YOUR TASK: Your answer must consist of every line from the data below that includes the word "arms".

* * * * *

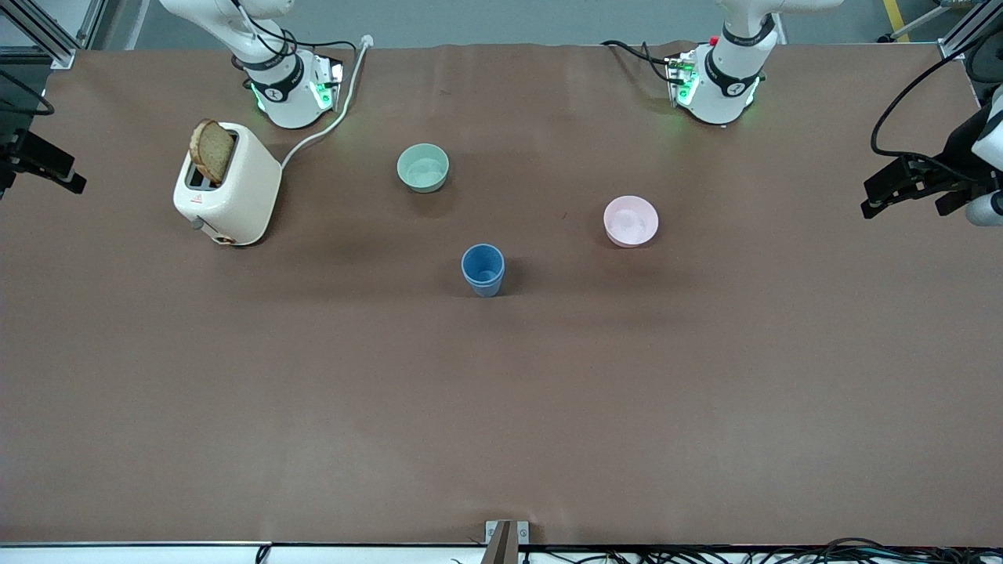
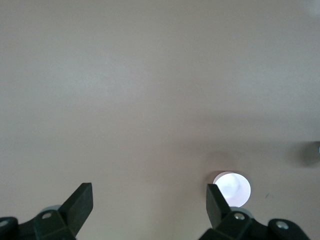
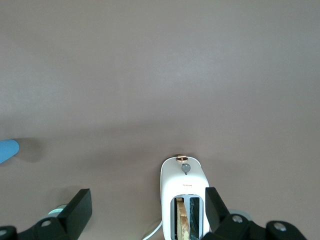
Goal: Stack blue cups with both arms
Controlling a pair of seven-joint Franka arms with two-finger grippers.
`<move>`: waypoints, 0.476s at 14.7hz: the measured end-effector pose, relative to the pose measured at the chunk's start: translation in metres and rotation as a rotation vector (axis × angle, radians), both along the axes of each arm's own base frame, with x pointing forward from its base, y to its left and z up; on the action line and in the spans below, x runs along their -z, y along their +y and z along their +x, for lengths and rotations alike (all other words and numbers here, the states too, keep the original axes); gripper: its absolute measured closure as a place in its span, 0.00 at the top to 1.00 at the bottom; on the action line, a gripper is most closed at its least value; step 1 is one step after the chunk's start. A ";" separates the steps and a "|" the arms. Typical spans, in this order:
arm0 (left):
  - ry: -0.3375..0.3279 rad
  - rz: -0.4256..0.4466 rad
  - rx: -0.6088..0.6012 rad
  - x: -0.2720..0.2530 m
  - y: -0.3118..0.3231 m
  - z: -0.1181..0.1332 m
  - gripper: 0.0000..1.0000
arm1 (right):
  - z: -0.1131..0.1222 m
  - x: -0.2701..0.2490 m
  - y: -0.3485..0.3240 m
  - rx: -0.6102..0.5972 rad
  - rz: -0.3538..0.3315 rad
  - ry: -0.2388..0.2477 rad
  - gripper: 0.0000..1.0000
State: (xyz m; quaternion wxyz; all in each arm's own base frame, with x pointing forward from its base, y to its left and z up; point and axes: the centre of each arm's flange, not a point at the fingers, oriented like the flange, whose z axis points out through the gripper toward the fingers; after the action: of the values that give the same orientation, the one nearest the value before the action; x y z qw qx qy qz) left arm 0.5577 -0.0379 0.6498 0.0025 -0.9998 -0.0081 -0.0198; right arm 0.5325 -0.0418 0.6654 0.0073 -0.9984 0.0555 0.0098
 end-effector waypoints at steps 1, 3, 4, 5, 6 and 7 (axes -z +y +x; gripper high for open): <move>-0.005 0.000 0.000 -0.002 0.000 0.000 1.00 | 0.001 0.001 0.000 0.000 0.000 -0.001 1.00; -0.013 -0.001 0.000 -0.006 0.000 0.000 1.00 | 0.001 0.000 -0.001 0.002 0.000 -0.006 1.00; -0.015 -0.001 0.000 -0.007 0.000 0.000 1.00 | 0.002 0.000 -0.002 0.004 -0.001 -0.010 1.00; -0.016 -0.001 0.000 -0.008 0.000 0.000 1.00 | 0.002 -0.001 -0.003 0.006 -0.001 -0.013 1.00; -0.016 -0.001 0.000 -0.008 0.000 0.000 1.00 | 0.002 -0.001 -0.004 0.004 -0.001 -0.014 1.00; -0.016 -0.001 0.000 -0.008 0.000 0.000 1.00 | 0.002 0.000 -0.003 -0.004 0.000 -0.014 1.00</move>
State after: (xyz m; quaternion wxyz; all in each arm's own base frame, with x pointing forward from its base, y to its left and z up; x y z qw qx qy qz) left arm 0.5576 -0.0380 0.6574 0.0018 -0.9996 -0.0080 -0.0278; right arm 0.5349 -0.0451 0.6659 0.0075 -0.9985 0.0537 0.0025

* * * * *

REPLY TO THE TASK:
Goal: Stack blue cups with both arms
Controlling a pair of seven-joint Franka arms with two-finger grippers.
`<move>`: waypoints, 0.476s at 14.7hz: the measured end-effector pose, relative to the pose measured at the chunk's start: translation in metres and rotation as a rotation vector (axis × angle, radians), both along the axes of each arm's own base frame, with x pointing forward from its base, y to its left and z up; on the action line and in the spans below, x runs along their -z, y along their +y and z along their +x, for lengths and rotations alike (all other words and numbers here, the states too, keep the original axes); gripper: its absolute measured closure as a place in its span, 0.00 at the top to 1.00 at the bottom; on the action line, a gripper is most closed at its least value; step 1 is one step after the chunk's start. A ";" separates the steps and a "|" the arms. Typical spans, in this order:

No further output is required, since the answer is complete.